Winter may bring cold reception to TICC Capital (NASDAQ: TICC) and Apollo Investment Corp.'s (NASDAQ: AINV) calendar fourth-quarter earnings. Both have big stakes in collateralized loan obligations, or CLO equity. CLO equity translates into a 10-14 times leveraged bet on bank loans, making impairments to their investment portfolios appear likely. 

You can think of a CLO as something that mimics the workings of a bank. The CLO invests in loans to businesses. Instead of deposits, a CLO raises money from investors in the form of senior and subordinated debt. Below that is the equity slice, which gets all the "scraps" after the senior and subordinated debt investors receive their returns.

Because the equity is last to be repaid, it's said to be the "first-loss" slice of the pie. Any defaults or slumps in loan prices hit the equity first, and the hardest. Another CLO equity investor describes the structure with the following chart in its filings.

Two major trends are working against CLO equity investors. The market is expecting more losses in CLO assets. Payments to CLO debt investors are going up. The net result is that CLO equity prices must come down.

Back to the bank example: If bank investors thought a bank would experience higher loan losses, and would have to pay higher rates to its depositors, the bank's equity would be worth less than before. Of course, a CLO, unlike a bank, doesn't have supplemental income sources like fee income from ATMs, service charges, or asset management arms to soften the blow of loan losses and smaller spreads. 

Warnings have been plentiful. Bloomberg reports that JPMorgan saw CLO equity trading for as little as 58% of par value in December. Data service CreditFlux noted that Citi saw CLO equity trading for as little as 55% of par value in a Dec. 3 report.

TICC Capital has a lot at stake. Roughly 24% of its portfolio was invested in CLO equity in the third quarter of 2015 vs. about 6% for Apollo Investment. (Only a portion of Apollo's "structured products" are CLO equity; some are debt investments in CLOs, among other esoteric investments.)

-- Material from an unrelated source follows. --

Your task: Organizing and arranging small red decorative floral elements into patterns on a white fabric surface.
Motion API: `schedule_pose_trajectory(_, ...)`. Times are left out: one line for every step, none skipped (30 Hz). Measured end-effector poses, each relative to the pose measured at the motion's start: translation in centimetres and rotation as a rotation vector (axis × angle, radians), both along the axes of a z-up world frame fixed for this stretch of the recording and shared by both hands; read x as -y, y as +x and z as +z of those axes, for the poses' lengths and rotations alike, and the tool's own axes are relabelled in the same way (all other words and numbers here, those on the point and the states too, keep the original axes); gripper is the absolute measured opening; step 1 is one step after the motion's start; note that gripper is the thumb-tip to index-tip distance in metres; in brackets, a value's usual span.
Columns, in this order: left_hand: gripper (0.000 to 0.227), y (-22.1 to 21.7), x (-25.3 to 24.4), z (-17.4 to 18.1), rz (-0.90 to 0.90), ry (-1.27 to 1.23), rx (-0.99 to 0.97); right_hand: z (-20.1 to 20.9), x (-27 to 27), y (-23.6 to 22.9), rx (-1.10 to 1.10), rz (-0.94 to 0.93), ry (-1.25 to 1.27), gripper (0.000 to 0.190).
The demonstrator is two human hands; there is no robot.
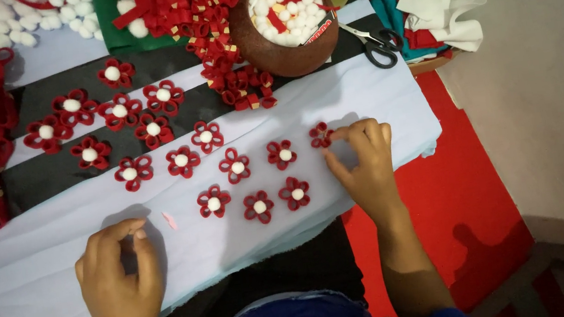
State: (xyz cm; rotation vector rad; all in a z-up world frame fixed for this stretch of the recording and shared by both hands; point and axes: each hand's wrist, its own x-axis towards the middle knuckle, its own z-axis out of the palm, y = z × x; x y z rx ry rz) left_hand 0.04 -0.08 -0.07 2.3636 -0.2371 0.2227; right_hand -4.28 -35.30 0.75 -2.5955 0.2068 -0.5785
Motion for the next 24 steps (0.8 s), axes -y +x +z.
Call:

If the two companies mark their CLO equity at an average of 55% of par value in the fourth calendar quarter, both would stand to see sizable impairments to their net asset values, or book values, on a per-share basis.

BDC

Per-Share NAV at Sept. 30

Per-Share NAV If CLOs Were Marked at 55% of Par

Apollo Investment

$7.83

$7.46 (-5% change)

TICC Capital

$7.81

$7.34 (-6% change)

Data source: NAVs from SEC filings. Adjusted NAVs calculated from data in SEC filings, with analysis by author.

TICC Capital is most exposed to further declines in CLO equity due to its leverage. It spent a good portion of its latest conference call -- from which analysts were barred from asking questions -- explaining that it intended to pay down debt. Its balance sheet was levered at a higher ratio than the 1:1 debt-to-equity ratio allowed for BDCs as of the end of the third calendar quarter.

In a real stress test scenario where CLO equity was marked down to 20% of par value, Apollo Investment's NAV per share would crumble by about 9% vs. about 34% for TICC Capital. Further declines in the asset class have real consequences for investors. As unlikely as this scenario may be, it shows how TICC's higher leverage works against it when the value of its investments fall. 

All this is to say that the high-risk, high-reward vehicles that fueled double-digit dividend yields for much of the last few years are starting to show their ugly side. Capital losses could result in shrinking book values in the next quarterly report.